Local councils were asked to provide a list of available sites controlled by council or State authorities and the State planning department determined which would proceed. Resilience NSW is responsible for preparing the site, installing the infrastructure and housing pods, and appointing a housing group to manage the project.
The community has been informed so there is some transparency, but we have no say in housing design or standards, layout or site selection. We’re expected to sit back, shut up and be grateful they’re doing something practical in response to the disaster. Apparently the community is the biggest obstacle hindering the path of our decision-makers.
It doesn’t help when the local editor says ‘it looks like Mullum will become a shanty town at its entrance’. Guess what? Many slick tourists think Mullum is already a shanty town, with rundown old buildings and full of disreputable characters; that’s it’s charm!

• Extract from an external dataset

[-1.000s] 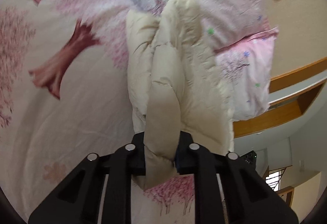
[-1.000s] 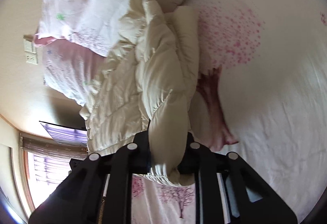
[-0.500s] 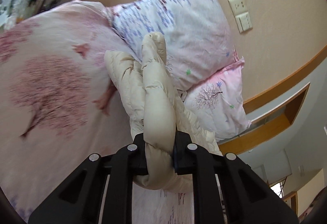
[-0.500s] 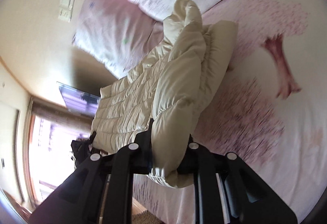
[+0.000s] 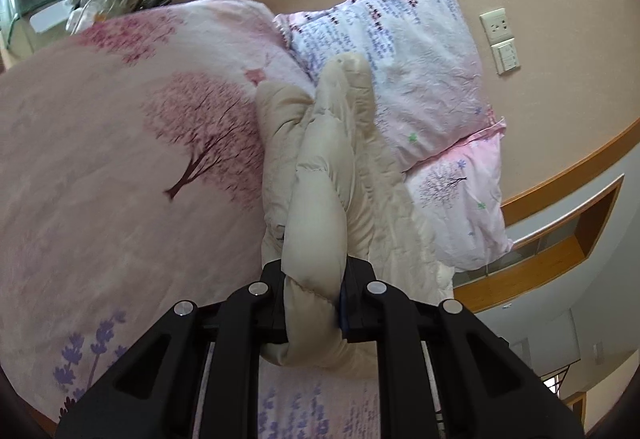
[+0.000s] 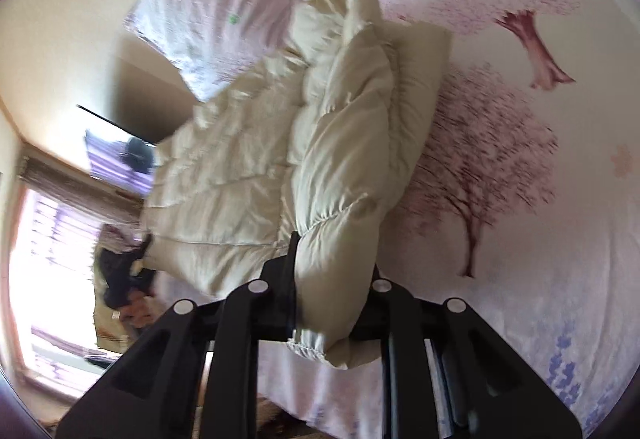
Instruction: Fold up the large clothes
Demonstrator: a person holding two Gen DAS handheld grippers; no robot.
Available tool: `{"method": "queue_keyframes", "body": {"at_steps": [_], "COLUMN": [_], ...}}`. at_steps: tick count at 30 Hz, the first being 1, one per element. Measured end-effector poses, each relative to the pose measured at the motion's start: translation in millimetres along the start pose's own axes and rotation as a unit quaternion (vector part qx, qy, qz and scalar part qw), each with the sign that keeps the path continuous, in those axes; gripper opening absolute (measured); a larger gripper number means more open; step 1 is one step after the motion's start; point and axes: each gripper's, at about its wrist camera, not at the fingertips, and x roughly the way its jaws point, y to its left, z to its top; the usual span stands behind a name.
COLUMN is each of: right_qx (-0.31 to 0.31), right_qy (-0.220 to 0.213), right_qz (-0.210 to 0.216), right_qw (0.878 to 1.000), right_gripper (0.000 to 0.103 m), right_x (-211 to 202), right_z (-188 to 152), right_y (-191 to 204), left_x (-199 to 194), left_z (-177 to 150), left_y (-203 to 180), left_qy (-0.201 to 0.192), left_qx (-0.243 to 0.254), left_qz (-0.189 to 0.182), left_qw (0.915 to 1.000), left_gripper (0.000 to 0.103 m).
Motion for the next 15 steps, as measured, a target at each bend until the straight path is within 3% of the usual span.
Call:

Why is public housing always seen as ramshackle, filled with low-life, messy untouchables, when this project will be housing local residents affected by the floods? Same people, just in different dwellings.
I also dispute the claim the Prince Street site was under 1.5m of floodwater. The northern end close to the river may have been, but the stretch opposite Woolies was about 30.48cm (1ft) under during the peak. Neither Woollies nor the Council offices were under water and the rail land is at the same height. Proposed homes will be above ground, which would limit the impact on neighbours.
We need housing and we need it quickly, setting up mobile home parks is the best available option and we can always improve the housing stock and layout further down the track.
It is insulting that our input has not been sought or welcomed by Resilience NSW or Byron Council – but this project isn’t nearly as ugly or unwelcome as the mega-wealthy’s building disasters we’ve endured in Byron Shire.